▸ Work to complete
Whenever a line in the entries below contains the string "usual", copy that line.

Entries taken from a collection:
━━━━━━━━━━

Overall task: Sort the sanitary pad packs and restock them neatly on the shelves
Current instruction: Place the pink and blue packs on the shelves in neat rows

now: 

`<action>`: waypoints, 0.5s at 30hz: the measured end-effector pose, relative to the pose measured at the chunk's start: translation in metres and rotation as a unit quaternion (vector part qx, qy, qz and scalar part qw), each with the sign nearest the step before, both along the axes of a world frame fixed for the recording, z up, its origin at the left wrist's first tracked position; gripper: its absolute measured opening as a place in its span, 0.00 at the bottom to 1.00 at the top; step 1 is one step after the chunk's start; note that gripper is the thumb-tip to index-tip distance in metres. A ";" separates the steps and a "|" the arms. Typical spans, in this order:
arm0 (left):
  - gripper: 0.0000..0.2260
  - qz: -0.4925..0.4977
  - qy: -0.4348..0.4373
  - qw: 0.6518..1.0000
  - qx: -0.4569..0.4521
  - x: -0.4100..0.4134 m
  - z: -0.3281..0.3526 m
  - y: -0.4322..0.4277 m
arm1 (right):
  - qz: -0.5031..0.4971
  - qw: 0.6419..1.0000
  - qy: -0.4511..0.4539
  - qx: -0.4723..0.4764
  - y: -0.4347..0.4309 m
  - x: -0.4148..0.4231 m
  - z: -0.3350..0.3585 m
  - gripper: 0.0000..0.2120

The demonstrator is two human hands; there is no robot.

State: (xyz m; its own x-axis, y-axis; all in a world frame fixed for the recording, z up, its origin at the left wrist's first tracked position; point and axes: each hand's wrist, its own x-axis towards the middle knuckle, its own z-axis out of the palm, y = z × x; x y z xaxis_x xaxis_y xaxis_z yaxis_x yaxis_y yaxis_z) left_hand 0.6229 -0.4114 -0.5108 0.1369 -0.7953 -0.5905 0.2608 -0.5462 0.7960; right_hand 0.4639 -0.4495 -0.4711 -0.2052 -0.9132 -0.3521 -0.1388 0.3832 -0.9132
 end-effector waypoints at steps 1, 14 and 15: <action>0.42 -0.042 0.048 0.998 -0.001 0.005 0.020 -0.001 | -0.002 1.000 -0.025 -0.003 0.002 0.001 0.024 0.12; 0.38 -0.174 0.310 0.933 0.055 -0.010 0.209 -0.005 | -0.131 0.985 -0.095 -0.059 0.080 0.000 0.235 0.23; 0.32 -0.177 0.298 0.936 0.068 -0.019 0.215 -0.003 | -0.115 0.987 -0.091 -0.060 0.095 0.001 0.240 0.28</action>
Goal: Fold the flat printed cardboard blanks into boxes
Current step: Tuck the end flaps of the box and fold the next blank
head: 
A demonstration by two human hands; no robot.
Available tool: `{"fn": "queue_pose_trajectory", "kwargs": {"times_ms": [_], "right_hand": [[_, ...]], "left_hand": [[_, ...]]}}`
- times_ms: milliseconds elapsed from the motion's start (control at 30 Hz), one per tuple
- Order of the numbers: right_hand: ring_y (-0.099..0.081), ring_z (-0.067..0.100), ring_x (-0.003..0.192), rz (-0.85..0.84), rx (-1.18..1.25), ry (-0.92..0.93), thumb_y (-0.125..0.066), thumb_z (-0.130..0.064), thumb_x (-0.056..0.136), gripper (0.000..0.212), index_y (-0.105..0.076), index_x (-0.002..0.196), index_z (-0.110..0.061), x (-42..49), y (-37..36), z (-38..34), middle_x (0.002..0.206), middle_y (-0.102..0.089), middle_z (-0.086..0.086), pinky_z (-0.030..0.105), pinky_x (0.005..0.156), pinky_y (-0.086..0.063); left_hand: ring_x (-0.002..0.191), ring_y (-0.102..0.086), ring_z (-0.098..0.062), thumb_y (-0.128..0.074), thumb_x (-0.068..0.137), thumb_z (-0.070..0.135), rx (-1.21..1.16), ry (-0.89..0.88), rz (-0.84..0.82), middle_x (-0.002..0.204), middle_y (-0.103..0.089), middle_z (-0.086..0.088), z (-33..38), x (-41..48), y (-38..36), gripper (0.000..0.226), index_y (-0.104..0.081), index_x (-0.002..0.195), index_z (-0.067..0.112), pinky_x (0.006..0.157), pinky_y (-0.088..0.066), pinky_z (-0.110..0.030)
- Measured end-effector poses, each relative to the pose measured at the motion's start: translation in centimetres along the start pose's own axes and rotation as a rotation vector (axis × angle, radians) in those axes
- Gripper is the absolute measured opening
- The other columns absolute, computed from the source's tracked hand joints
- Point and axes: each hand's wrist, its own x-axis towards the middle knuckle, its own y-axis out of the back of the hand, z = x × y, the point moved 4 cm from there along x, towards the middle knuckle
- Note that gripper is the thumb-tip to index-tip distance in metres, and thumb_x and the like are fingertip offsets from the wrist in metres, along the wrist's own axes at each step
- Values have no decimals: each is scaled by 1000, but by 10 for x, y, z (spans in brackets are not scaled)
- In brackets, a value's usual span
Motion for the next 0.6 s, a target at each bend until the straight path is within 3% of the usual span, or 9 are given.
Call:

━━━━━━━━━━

▸ Response to the task
- In brackets, a value's usual span
Motion for the next 0.6 s, a target at each bend until the straight path is within 3% of the usual span, or 9 are given.

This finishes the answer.